La raison est prudence et patience

Existe-t-il des règles de bon sens qui puis-

sent guider le travail de ma raison ?

Christian Vassart, Bruxelles

Il n’est pas évident de définir des règles qui soient conformes a priori aux exigences de la raison universelle et aux singularités d’une pensée individuelle. Si la raison, comme le langage, ne vaut que dans la mesure où elle fonctionne selon une communauté d’usage, nous devons admettre que chacun s’en sert à sa manière. Certains laissent entendre qu’ils ont leur propre règle en la matière. Pourquoi pas ? L’universalité, pour se tenir, doit offrir autant de visages qu’elle a d’occasions de s’exprimer. Il en va de même du parler, de l’art, de l’amour, des manières de vivre ensemble et… des croyances. Mais cette universalité n’en subsiste pas moins avec son exigence propre. Certaines lois de la raison ne sont pas, à proprement parler, des manières pour en fabriquer les produits mais plutôt des façons de s’y préparer, comme si l’important pour en user était moins un savoir-faire technique qu’une disposition de l’être. Là se retrouverait l’exigence d’universalité sans l’habillement d’uniformité qui insupporte tant quand on s’en réfère à cette catégorie.

La raison est, à la fois, prudence et patience. Pour donner sa mesure, elle sait que la certitude est presque toujours partielle, que son fondement n’est jamais assez creusé, que l’expérience laisse toujours voir des approches nouvelles, que l’évidence de ce jour est le questionnement du lendemain. Toutefois, limitée à de tels comportements, la raison serait un autre mot pour désigner la pusillanimité intellectuelle. Aussi, revers d’une même médaille, la raison se doit d’être téméraire, aventureuse, chasseresse des tabous. Elle devine des espaces à conquérir et n’arrête pas de déporter les frontières et de changer ses habitudes.

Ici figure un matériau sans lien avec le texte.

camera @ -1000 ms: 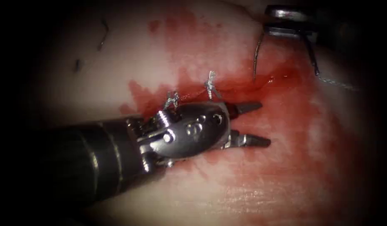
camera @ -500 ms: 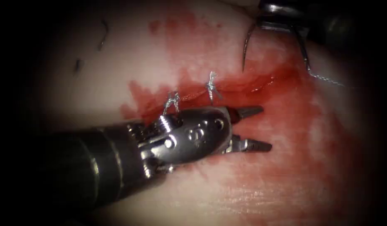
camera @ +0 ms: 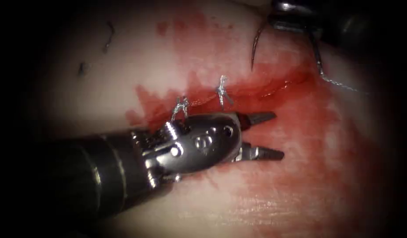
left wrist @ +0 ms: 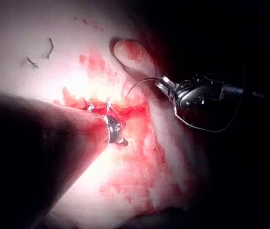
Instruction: Wound Closure
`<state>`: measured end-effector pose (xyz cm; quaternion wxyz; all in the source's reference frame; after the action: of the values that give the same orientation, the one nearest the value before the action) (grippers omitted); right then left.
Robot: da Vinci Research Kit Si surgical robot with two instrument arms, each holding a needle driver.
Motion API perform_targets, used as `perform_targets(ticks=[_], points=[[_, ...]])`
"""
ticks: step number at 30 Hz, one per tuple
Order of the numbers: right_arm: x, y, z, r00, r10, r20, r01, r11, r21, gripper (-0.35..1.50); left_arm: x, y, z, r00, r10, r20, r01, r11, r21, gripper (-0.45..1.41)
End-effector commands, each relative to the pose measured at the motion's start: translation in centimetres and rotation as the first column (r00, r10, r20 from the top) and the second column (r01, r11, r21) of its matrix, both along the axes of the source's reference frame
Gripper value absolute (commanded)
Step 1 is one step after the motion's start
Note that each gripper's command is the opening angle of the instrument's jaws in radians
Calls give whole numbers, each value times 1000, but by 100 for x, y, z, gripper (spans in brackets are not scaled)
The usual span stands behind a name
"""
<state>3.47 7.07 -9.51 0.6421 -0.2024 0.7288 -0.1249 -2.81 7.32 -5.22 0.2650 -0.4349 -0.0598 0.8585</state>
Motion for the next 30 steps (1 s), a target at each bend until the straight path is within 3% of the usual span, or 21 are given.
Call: perform_targets(ticks=[1, 30], points=[[11, 2, 3, 1000, -1, -7, 1, 1000, -4, -35, -5, 5, 3, 1000, -1, 2, 1, 1000, -1, 69], [10, -10, 29, 999, -3, 47, 9, 993, -114, -35, 2, 3, 1, 1000, 6, 6, -6, 1000, 0, 68]])
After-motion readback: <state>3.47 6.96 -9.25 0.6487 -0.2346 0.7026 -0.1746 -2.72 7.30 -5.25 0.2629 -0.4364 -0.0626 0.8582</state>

Ce comportement un peu schizophrénique est sous-tendu par un questionnement qui titille la raison dans sa retenue et son élan : pourquoi pas ? La prudence, la patience, l’esprit d’aventure, la soif d’exploration ne sont imaginables qu’en réponse à cette mise en garde : qui connaît les pièges que recèle mon sentiment de certitude ? Pourquoi telle évidence ne voilerait-elle pas son contraire, son non-dit, si pas quelque méchante ambiguïté ? Et une fois installé dans mes habitudes, rassuré par des démarches prudentes et de patientes investigations, pourquoi ne pas secouer cette tranquillité intellectuelle ? Au-delà, il y a l’incertitude, le tumulte, la foire d’empoigne et tant à découvrir. Ainsi va la raison de tout un chacun quand il en use sciemment.